The boys were born in the Caldwell IDP camp about forty five minutes from Monrovia - Liberia's capital city where our hospital ship is docked. Add one refugee mom to the picture. Initially from Sierra Leone, their mother, Ellen, had fled imminent danger during the country's ugly civil war in 1999 only to find herself embroiled in another war - Liberia's 14 year old conflict. Tough stuff, but their story turns here.

A neighbor in the camp told Ellen about our ship that offered free medical care and surgery. She came, and the boys were screened by our eye staff and scheduled for bilateral cataract surgery. The day before their big day, some excited colleagues and I piled into a dilapidated taxi and headed for the IDP camp about an hour away. On what we normally wouldn't call a road, splattered with 92 potholes and small lakes, we pulled up to the camp. We wanted to see the twins in their environment and make sure they didn't miss their important surgery date.
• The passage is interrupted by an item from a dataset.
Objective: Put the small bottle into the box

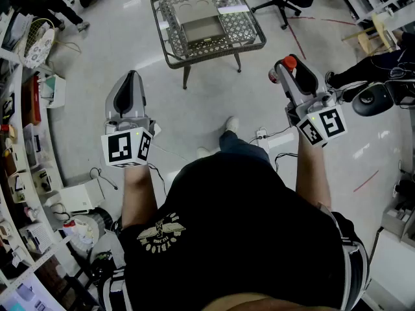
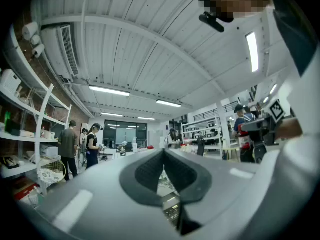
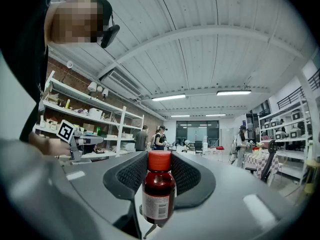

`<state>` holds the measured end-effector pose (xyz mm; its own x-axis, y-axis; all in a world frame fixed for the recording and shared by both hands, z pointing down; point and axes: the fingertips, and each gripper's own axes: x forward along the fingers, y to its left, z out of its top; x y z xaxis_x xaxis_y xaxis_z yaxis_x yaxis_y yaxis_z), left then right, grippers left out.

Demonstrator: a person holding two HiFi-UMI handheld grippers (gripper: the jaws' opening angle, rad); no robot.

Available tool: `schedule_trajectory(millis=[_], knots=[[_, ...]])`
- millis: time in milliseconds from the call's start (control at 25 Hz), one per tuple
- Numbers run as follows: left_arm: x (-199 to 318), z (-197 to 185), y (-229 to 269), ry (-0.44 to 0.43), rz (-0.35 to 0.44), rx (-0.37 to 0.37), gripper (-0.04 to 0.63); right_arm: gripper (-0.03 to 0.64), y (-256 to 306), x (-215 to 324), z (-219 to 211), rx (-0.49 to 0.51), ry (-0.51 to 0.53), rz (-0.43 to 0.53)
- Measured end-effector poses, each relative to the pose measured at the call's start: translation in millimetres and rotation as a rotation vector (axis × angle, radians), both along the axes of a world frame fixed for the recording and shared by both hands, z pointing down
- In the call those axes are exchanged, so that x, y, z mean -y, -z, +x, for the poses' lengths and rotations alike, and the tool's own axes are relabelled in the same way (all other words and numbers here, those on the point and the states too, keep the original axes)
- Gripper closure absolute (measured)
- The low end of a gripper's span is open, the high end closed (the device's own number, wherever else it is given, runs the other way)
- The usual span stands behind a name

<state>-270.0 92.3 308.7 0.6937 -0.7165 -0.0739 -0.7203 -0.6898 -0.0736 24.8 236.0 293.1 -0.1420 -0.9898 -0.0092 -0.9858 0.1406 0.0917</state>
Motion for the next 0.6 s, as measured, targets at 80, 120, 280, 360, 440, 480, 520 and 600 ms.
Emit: schedule_trajectory(millis=[80, 120, 280, 360, 440, 480, 520, 600], knots=[[-2.5, 5.0, -1.7, -0.016, -0.002, 0.010, 0.595, 0.457, -3.3, 0.9, -1.1, 0.005, 0.009, -0.003], [-2.8, 8.2, -4.0, -0.023, -0.008, 0.016, 0.595, 0.457, -4.9, 1.8, -0.8, 0.009, 0.015, -0.006], [2.7, 23.7, -18.8, -0.045, -0.061, 0.040, 0.595, 0.457, -11.8, 10.1, 8.9, 0.040, 0.032, -0.022], [8.3, 29.8, -23.9, -0.048, -0.073, 0.056, 0.595, 0.457, -15.1, 17.8, 15.5, 0.054, 0.037, -0.032], [16.4, 35.2, -31.1, -0.044, -0.084, 0.069, 0.595, 0.457, -20.5, 25.7, 21.9, 0.059, 0.045, -0.046], [21.6, 38.3, -35.8, -0.040, -0.094, 0.073, 0.595, 0.457, -23.8, 29.2, 25.4, 0.059, 0.048, -0.053], [27.0, 41.5, -40.3, -0.035, -0.104, 0.073, 0.595, 0.457, -26.6, 32.5, 29.1, 0.058, 0.049, -0.059], [36.4, 47.7, -46.2, -0.028, -0.119, 0.070, 0.595, 0.457, -29.8, 38.7, 36.3, 0.061, 0.049, -0.065]])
After about an hour visit to the camp, we learned that they had left for Monrovia already.

I first saw the twins the next morning, and after a closer look, had to wonder whether an operation would prove successful. The mother looked at us hopefully, but their little eyes seemed all wrong - the cataracts seemed the least of their problems, for they had never built up the muscles that kept them moving in concert. The eyes were painful to watch, rolling aimlessly in opposite directions.

Two mornings later I huddled around their bed in the ward with a few others, watching Texas surgeon Dr. Glenn Strauss work. Dr. Strauss had removed their cataracts, and was now removing their eye patches for the moment of truth. I believe we were told not to expect a quick miracle of 20/20 vision - but what followed was memorable indeed.

The boys could see.

They could focus and track.

Yellow balloons came out and their little hands grabbed and punched them. They scanned our faces with clear black wide eyes, overwhelmed by new sensations as Dr. Strauss beamed and we laughed. A new meaning to the expression "wide-eyed" for us - we were proud parents watching our child take that first step, yet the gift of first time sight easily trumped that of movement.

We took them home to a relative's house in a Land Rover later that day, and watched as they showed off new eyes and new steps for a surprised extended family. We watched as they began exploring a new world on new feet - first in unsure wide circles, a half hour later in erratic, confident lines after each other, their first game of tag.